*About this exercise:* Return the entries below in full. Keep every word as it is.

[Record excerpts — start]

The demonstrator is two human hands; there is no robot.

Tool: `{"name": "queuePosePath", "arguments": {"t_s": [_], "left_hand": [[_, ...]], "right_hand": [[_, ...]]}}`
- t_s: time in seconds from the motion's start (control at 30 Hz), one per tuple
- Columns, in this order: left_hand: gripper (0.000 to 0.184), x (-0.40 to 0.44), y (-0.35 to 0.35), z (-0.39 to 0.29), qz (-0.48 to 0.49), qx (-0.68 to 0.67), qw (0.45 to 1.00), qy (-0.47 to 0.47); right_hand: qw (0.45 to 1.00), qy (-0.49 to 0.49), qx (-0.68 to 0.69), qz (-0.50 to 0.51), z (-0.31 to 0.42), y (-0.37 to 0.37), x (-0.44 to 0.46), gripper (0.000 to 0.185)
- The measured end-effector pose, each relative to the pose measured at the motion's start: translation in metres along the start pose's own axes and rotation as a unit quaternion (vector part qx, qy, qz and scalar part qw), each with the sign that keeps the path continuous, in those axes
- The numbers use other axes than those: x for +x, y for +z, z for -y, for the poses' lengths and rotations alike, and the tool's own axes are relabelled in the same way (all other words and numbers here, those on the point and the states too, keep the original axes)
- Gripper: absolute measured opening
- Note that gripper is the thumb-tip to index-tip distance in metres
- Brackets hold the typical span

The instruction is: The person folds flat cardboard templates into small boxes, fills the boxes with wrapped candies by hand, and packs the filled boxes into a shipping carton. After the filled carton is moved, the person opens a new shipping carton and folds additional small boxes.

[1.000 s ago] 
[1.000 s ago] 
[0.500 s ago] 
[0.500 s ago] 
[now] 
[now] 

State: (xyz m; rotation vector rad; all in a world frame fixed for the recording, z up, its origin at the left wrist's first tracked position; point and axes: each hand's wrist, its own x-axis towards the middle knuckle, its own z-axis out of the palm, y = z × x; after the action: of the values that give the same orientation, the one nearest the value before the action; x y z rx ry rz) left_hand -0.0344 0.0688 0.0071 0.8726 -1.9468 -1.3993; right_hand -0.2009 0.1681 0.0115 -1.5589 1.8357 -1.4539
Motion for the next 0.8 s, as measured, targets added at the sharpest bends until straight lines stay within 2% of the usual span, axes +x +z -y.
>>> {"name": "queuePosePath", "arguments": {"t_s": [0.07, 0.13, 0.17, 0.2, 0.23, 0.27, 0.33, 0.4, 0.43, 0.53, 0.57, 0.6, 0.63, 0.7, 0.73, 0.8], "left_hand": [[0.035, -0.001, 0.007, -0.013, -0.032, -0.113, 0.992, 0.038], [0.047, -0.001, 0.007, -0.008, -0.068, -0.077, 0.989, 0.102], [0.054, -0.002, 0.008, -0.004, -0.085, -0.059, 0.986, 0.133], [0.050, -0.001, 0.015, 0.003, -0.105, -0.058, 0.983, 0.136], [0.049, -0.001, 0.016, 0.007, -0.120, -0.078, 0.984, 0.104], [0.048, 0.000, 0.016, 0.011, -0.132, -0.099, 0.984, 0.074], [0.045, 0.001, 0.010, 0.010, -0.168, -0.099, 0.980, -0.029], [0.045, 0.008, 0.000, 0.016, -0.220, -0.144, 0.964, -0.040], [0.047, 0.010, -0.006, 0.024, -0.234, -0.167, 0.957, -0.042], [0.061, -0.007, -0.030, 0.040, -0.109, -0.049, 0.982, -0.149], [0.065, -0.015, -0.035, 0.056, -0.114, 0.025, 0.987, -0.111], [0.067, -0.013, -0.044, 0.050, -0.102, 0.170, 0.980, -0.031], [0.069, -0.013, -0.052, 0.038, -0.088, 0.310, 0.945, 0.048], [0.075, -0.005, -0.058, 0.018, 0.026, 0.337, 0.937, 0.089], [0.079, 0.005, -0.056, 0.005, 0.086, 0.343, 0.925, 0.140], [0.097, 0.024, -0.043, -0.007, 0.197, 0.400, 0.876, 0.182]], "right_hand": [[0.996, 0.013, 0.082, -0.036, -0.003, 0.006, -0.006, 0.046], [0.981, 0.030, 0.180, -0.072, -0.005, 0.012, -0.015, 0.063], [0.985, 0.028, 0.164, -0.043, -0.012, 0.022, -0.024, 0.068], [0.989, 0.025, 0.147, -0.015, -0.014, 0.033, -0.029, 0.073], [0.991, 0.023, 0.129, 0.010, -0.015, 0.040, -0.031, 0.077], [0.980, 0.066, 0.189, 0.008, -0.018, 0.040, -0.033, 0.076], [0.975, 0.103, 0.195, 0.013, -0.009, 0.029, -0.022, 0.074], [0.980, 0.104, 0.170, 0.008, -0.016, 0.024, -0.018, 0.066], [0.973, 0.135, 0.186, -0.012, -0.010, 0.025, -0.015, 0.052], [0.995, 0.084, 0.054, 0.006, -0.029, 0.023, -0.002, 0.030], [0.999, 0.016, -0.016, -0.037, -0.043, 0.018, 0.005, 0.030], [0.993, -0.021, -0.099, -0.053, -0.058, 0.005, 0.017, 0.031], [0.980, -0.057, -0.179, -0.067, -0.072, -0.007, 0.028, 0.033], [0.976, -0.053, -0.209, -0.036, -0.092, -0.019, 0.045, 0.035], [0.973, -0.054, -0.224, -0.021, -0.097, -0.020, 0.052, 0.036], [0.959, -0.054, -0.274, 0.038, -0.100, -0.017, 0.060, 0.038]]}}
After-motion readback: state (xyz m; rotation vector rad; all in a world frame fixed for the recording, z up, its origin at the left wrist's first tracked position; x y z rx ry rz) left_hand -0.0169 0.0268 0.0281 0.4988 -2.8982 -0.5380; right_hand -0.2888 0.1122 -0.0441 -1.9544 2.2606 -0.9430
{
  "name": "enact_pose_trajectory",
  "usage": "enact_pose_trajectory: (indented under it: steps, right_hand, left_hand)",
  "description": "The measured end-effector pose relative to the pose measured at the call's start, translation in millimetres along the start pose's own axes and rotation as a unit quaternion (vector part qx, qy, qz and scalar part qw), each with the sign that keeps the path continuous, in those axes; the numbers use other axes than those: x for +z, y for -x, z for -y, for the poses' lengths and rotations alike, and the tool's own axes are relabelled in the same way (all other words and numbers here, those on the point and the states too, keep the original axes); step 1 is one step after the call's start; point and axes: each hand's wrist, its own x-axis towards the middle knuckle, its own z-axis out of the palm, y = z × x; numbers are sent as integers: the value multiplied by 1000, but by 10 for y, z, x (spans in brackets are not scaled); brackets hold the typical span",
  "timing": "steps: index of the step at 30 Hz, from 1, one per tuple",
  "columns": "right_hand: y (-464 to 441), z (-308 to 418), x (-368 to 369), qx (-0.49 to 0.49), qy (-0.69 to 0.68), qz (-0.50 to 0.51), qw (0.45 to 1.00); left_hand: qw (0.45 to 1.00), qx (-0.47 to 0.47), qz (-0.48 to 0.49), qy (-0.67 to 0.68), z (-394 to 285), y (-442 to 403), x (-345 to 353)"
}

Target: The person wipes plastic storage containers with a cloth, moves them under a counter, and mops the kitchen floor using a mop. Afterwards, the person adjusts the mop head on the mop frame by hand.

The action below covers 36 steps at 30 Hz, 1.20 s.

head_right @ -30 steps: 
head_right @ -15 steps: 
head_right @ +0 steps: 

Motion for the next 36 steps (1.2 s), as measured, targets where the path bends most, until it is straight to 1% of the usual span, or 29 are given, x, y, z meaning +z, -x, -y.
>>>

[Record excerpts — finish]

*Your response:*
The demonstrator is two human hands; there is no robot.

Tool: `{"name": "queuePosePath", "arguments": {"t_s": [_], "left_hand": [[_, ...]], "right_hand": [[_, ...]]}}`
- t_s: time in seconds from the motion's start (control at 30 Hz), one per tuple
- Columns, in this order: left_hand: gripper (0.000 to 0.184), x (-0.40 to 0.44), y (-0.35 to 0.35), z (-0.39 to 0.29), qz (-0.48 to 0.49), qx (-0.68 to 0.67), qw (0.45 to 1.00), qy (-0.47 to 0.47); right_hand: qw (0.45 to 1.00), qy (-0.49 to 0.49), qx (-0.68 to 0.69), qz (-0.50 to 0.51), z (-0.31 to 0.42), y (-0.37 to 0.37), x (-0.44 to 0.46), gripper (0.000 to 0.185)
- The measured end-effector pose, each relative to the pose measured at the motion's start: translation in metres along the start pose's own axes and rotation as a unit quaternion (vector part qx, qy, qz and scalar part qw), each with the sign that keeps the path continuous, in those axes
- The numbers use other axes than those: x for +x, y for +z, z for -y, for the poses' lengths and rotations alike, and the tool's own axes are relabelled in the same way (all other words and numbers here, those on the point and the states too, keep the original axes)
- Gripper: absolute measured opening
- Note that gripper is the thumb-tip to index-tip distance in metres
- Brackets hold the typical span

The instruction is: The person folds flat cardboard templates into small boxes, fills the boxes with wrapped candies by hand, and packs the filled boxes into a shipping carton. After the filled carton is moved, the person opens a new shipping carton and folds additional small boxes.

[1.000 s ago] 
[1.000 s ago] 
[0.500 s ago] 
[0.500 s ago] 
[now] 
[now] 

State: (xyz m; rotation vector rad; all in a world frame fixed for the recording, z up, its origin at the left wrist's first tracked position; point and axes: each hand's wrist, its own x-axis towards the middle knuckle, its own z-axis out of the palm, y = z × x; after the action: of the values that give the same orientation, the one nearest the value before the action; x y z rx ry rz) left_hand -0.0344 0.0688 0.0071 0.8726 -1.9468 -1.3993; right_hand -0.2009 0.1681 0.0115 -1.5589 1.8357 -1.4539
Motion for the next 0.8 s, as measured, targets added at the sharpest bends until straight lines stay within 2% of the usual span, axes +x +z -y.
>>> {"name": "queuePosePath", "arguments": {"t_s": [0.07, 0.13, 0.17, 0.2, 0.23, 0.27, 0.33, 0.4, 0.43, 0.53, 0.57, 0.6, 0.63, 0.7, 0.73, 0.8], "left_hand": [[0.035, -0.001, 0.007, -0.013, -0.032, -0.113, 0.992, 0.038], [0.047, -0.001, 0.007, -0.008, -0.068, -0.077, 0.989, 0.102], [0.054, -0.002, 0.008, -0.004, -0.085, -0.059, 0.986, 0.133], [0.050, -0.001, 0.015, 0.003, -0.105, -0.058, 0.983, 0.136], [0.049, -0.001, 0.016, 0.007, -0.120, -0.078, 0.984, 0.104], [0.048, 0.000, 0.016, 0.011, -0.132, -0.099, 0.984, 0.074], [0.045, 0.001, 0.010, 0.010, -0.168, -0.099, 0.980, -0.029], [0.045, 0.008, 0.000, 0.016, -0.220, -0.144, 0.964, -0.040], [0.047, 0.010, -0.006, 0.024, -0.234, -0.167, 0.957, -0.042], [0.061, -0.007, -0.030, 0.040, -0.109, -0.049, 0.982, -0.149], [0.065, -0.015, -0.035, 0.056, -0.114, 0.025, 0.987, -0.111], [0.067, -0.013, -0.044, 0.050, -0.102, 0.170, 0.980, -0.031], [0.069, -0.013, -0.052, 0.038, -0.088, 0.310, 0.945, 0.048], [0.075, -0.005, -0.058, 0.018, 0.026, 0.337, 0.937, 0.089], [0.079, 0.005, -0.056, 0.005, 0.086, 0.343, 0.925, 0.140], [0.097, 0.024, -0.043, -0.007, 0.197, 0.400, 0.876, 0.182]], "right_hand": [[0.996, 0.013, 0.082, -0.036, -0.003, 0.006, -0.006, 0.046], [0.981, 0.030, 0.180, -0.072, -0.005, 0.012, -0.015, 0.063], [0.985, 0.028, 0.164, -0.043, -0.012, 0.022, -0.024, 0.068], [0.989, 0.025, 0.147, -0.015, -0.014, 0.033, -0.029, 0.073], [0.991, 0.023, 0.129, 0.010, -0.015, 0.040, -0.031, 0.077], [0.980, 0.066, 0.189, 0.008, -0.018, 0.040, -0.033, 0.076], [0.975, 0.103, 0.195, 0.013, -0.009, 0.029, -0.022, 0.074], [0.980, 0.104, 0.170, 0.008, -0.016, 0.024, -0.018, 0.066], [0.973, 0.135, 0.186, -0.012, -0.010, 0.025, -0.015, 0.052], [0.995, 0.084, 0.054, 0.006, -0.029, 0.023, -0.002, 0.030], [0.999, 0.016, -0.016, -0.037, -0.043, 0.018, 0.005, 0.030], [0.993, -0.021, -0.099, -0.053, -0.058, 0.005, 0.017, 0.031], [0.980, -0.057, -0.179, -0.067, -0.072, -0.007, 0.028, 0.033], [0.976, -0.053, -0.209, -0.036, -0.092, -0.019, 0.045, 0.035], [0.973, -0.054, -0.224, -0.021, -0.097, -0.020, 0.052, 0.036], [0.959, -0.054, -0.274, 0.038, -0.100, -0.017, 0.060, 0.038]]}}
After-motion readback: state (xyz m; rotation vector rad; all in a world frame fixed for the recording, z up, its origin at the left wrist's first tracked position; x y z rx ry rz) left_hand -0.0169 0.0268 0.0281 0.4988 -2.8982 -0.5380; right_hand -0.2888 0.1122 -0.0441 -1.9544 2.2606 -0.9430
{
  "name": "enact_pose_trajectory",
  "usage": "enact_pose_trajectory: (indented under it: steps, right_hand, left_hand)",
  "description": "The measured end-effector pose relative to the pose measured at the call's start, translation in millimetres along the start pose's own axes and rotation as a unit quaternion (vector part qx, qy, qz and scalar part qw), each with the sign that keeps the path continuous, in those axes; the numbers use other axes than those: x for +z, y for -x, z for -y, for the poses' lengths and rotations alike, and the tool's own axes are relabelled in the same way (all other words and numbers here, those on the point and the states too, keep the original axes); step 1 is one step after the call's start; point and axes: each hand's wrist, its own x-axis towards the middle knuckle, its own z-axis out of the palm, y = z × x; numbers are sent as integers: the value multiplied by 1000, but by 10 for y, z, x (spans in brackets are not scaled); brackets hold the typical span",
  "timing": "steps: index of the step at 30 Hz, from 1, one per tuple",
  "columns": "right_hand: y (-464 to 441), z (-308 to 418), x (-368 to 369), qx (-0.49 to 0.49), qy (-0.69 to 0.68), qz (-0.50 to 0.51), qw (0.45 to 1.00); left_hand: qw (0.45 to 1.00), qx (-0.47 to 0.47), qz (-0.48 to 0.49), qy (-0.67 to 0.68), z (-394 to 285), y (-442 to 403), x (-345 to 353)"
}

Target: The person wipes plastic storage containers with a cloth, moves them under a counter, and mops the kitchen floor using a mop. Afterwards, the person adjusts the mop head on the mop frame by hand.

The action below covers 36 steps at 30 Hz, 1.20 s.

head_right @ -30 steps: 
head_right @ -15 steps: 
head_right @ +0 steps: 

Motion for the next 36 steps (1.2 s), as measured, targets where the path bends most, until it is straight to 1% of the usual span, or 29 are given, x, y, z meaning +z, -x, -y.
>>>

This exercise has nothing further to it.